Se si aggiungono i continui episodi di corruzione e di malgoverno che coinvolgono il ceto politico, non stupisce che alla disillusione dei poveri si sommi il boicottaggio consapevole degli indignati.
In questo percorso alla ricerca di una spiegazione del fenomeno della fine dei partiti e del trionfo delle liste civiche, incontriamo il filosofo politico Carlo Galli il quale osserva che: «quando, con la crisi della Prima repubblica, alla politica dei partiti si sostituì la politica spettacolo, tutta spostata sulla comunicazione e sul carisma del leader, questa politica, omogenea a livello nazionale, ha perduto la presa sui territori, che sono rimasti consegnati a gruppi locali, a clientele e a cricche ormai autoreferenziali, semplici anelli di cordate politico-affaristiche rispetto alle quali il brand politico nazionale era, ed è spesso tuttora, una copertura ideologica pubblicitaria, di pratiche sostanzialmente private, prive di respiro pubblico e civico».
Sembrano parole scritte per la nostra Molfetta che sta vivendo la stagione politica peggiore della sua storia, affidata a liste civiche costituite da personaggi privi di dignità politica, veri e propri mercenari pronti a passare da un fronte all’altro e viceversa, pur di ottenere prebende e di diventare ago della bilancia delle diverse coalizioni, una sorta di Ghino di Tacco, come Eugenio Scalfari definì il segretario del Psi, Bettino Craxi.
Il sindaco di Molfetta chiama “civismo” questa aggregazione di liste civiche, che gli consente, componendo e scomponendo le varie formazioni, di restare sempre attaccato alla sua poltrona, forse volendo richiamarsi al “Percorso” di un altro Minervini, quel Guglielmo, che egli ha spesso osteggiato e contribuito a far cadere, ma che era tutt’altra pasta, con tutt’altra dignità politica.
Avere le mani libere e non rispondere a nessuno, costituisce questa sorta di populismo dei Minervini e degli Amato che cavalcano il qualunquismo delle deleghe in bianco dei cittadini che loro non rappresentano e che alimenta l’antipolitica.

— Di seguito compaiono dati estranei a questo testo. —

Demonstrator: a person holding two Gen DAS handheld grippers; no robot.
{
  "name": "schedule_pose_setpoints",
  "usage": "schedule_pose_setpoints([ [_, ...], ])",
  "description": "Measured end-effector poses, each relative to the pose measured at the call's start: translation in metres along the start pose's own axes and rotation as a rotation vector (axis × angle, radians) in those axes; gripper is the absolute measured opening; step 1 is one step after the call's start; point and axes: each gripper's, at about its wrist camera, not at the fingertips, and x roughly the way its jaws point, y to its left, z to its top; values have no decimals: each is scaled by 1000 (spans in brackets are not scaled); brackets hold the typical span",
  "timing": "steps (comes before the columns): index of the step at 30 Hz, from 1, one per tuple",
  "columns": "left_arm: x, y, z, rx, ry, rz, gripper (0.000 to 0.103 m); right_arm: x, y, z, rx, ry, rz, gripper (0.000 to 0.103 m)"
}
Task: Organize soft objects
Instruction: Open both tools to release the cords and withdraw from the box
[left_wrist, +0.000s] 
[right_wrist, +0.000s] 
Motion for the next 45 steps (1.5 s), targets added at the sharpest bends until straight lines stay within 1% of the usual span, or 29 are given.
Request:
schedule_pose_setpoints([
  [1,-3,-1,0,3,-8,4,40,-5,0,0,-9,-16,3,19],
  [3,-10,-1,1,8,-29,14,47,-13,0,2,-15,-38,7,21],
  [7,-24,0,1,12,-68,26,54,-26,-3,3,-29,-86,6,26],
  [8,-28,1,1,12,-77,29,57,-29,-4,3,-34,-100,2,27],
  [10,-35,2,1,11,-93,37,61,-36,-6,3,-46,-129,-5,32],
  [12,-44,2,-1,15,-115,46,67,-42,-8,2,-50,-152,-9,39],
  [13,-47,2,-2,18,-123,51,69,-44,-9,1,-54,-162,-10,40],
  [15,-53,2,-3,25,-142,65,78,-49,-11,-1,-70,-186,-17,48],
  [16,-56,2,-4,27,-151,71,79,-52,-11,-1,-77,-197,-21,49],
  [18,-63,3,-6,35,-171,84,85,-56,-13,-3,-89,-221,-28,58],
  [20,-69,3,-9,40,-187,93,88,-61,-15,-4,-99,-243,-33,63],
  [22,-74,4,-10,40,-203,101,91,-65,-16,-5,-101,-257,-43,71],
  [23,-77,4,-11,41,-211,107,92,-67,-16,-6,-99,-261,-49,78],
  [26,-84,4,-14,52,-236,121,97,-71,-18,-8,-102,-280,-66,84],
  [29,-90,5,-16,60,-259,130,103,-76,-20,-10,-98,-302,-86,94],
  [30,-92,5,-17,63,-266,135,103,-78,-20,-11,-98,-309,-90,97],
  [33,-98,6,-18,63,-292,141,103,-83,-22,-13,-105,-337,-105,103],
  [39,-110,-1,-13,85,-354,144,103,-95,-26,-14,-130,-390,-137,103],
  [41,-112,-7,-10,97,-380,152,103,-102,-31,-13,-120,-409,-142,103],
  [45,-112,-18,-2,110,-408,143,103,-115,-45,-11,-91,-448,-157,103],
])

A sostegno delle “grandi opere” della sua amministrazione, Minervini ha messo su un ufficio stampa-propaganda, a cui affidare comunicati elogiativi quotidiani che narrano le gesta del principe. Un racconto fantastico, la politica raccontata per comunicati. Una sorta di Minculpop certificato che, di fronte all’unica voce critica, quella di “Quindici”, che pure pubblica, per dovere di cronaca e di rispetto delle opinioni, i comunicati del Comune, riceve le lamentele del sindaco, in quanto non allineati come si vorrebbe nel Palazzo.
Insomma, il civismo populista non accetta dissensi che possono disturbare il sogno di una città smart e del suo re, ormai sempre più nudo.